Copy every line of the records below that holds the word "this".

Input data:
+ + + + +

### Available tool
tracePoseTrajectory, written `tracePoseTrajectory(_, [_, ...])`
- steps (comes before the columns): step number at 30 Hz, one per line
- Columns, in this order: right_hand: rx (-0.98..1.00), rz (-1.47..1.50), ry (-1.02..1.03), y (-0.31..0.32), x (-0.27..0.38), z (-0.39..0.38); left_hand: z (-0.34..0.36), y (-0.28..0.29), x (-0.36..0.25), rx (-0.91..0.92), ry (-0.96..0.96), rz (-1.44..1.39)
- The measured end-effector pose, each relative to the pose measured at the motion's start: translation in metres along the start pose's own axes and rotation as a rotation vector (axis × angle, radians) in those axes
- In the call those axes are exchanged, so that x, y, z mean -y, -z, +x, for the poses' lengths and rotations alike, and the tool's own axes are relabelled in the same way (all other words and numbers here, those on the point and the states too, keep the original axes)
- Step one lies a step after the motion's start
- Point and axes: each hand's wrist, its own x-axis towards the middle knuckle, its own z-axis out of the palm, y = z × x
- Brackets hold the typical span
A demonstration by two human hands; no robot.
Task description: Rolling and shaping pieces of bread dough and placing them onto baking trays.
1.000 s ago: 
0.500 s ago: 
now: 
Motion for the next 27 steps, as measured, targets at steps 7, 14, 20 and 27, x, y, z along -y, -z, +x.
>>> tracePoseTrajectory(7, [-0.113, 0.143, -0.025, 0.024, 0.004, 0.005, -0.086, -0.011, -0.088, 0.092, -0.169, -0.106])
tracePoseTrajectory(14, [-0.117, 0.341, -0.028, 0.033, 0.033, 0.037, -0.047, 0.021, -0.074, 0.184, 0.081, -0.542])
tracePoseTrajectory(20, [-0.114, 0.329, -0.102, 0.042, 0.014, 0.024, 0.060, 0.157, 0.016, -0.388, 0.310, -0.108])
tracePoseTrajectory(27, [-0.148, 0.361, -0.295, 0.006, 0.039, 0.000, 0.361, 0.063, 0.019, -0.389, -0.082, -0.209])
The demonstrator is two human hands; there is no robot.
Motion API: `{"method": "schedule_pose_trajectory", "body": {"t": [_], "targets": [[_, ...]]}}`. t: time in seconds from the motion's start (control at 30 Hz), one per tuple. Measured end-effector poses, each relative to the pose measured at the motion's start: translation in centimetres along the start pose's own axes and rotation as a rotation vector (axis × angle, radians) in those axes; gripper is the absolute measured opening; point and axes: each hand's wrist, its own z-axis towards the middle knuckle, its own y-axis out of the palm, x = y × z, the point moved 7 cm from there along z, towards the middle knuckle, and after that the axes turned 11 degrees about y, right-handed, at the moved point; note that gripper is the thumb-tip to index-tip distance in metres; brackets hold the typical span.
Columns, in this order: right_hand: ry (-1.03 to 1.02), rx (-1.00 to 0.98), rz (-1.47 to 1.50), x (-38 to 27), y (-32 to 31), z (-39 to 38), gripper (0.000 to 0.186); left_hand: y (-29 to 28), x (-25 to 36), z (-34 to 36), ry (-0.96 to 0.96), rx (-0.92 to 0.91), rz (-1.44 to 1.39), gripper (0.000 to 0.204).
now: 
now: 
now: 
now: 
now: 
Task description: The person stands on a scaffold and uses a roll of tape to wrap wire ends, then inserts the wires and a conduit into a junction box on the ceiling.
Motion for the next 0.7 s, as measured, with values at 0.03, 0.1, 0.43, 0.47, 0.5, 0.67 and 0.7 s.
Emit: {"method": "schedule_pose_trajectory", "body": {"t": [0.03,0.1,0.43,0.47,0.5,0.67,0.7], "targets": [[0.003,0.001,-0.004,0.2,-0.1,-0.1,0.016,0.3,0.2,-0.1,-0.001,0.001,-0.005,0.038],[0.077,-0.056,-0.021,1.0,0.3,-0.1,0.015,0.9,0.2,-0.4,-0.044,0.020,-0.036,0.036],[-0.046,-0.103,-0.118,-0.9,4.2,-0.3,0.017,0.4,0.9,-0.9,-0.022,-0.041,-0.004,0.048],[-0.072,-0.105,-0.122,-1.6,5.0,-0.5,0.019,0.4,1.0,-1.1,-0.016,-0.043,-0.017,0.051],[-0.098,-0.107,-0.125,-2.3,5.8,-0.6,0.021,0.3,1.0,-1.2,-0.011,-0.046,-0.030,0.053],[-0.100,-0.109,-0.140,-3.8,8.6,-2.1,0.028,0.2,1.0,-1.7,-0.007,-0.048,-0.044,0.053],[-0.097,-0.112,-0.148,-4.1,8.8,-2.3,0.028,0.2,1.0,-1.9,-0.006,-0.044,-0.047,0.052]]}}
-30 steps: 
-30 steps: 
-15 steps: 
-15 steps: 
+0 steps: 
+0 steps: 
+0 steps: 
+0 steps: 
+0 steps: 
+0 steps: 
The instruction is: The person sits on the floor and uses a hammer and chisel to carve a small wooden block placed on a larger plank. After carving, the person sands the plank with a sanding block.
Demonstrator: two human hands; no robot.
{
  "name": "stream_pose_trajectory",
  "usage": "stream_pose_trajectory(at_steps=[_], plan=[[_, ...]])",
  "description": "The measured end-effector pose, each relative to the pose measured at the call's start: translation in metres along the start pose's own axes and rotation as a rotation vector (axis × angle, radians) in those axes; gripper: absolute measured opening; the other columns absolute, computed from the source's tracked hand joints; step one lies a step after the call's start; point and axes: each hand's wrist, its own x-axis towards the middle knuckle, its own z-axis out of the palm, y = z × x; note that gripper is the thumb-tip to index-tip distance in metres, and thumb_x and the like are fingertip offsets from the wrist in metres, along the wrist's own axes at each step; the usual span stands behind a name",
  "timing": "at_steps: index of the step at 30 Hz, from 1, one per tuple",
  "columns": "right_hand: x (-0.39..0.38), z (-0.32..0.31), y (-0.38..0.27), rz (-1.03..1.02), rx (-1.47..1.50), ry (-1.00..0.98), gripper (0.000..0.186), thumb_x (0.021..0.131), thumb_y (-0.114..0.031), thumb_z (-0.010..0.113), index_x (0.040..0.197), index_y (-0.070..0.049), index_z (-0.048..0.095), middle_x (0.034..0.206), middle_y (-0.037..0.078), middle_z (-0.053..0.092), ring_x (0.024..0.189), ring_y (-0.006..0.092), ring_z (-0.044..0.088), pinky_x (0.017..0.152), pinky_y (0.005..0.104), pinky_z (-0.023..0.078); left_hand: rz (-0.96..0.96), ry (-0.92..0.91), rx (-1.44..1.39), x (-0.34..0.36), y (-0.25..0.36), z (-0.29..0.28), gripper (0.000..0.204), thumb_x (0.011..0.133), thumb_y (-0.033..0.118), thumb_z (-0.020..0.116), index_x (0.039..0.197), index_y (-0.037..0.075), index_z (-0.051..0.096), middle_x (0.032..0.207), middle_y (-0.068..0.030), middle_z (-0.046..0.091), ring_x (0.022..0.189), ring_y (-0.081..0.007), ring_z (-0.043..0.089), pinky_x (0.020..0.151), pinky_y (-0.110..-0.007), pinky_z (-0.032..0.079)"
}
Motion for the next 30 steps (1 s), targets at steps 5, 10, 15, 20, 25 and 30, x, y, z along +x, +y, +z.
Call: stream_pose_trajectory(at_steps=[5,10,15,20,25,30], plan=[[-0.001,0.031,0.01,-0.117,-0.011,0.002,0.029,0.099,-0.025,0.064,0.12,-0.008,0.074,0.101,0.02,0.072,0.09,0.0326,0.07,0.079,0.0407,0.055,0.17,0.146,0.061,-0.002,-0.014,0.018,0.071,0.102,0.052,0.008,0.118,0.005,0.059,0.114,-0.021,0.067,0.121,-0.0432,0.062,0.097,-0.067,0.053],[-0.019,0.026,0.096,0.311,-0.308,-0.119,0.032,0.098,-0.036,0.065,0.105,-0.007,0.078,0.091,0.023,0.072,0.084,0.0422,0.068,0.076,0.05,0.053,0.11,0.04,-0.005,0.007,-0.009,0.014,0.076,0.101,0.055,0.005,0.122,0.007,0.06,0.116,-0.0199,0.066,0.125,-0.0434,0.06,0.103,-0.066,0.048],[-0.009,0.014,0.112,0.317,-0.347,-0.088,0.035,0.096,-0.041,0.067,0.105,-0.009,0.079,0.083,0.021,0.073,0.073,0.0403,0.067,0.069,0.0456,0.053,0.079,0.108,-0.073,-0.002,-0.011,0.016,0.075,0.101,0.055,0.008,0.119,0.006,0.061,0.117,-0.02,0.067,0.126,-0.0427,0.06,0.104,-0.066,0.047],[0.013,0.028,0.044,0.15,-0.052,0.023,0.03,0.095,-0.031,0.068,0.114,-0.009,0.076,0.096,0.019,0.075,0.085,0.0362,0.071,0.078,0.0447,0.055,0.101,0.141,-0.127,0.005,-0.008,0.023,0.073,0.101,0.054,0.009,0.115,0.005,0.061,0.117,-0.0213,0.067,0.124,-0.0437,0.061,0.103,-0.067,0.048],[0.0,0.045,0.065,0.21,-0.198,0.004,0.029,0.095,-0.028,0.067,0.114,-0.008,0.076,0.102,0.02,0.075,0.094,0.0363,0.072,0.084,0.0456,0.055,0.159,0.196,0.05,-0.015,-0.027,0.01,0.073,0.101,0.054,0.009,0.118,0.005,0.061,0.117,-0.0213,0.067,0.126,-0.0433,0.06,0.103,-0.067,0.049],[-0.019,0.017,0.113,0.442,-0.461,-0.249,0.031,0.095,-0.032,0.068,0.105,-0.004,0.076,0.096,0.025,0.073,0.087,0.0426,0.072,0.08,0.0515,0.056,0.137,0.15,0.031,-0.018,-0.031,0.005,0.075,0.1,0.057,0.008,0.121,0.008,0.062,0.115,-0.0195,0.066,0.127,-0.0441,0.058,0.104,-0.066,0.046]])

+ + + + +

Reply:
- Columns, in this order: right_hand: rx (-0.98..1.00), rz (-1.47..1.50), ry (-1.02..1.03), y (-0.31..0.32), x (-0.27..0.38), z (-0.39..0.38); left_hand: z (-0.34..0.36), y (-0.28..0.29), x (-0.36..0.25), rx (-0.91..0.92), ry (-0.96..0.96), rz (-1.44..1.39)
Columns, in this order: right_hand: ry (-1.03 to 1.02), rx (-1.00 to 0.98), rz (-1.47 to 1.50), x (-38 to 27), y (-32 to 31), z (-39 to 38), gripper (0.000 to 0.186); left_hand: y (-29 to 28), x (-25 to 36), z (-34 to 36), ry (-0.96 to 0.96), rx (-0.92 to 0.91), rz (-1.44 to 1.39), gripper (0.000 to 0.204).

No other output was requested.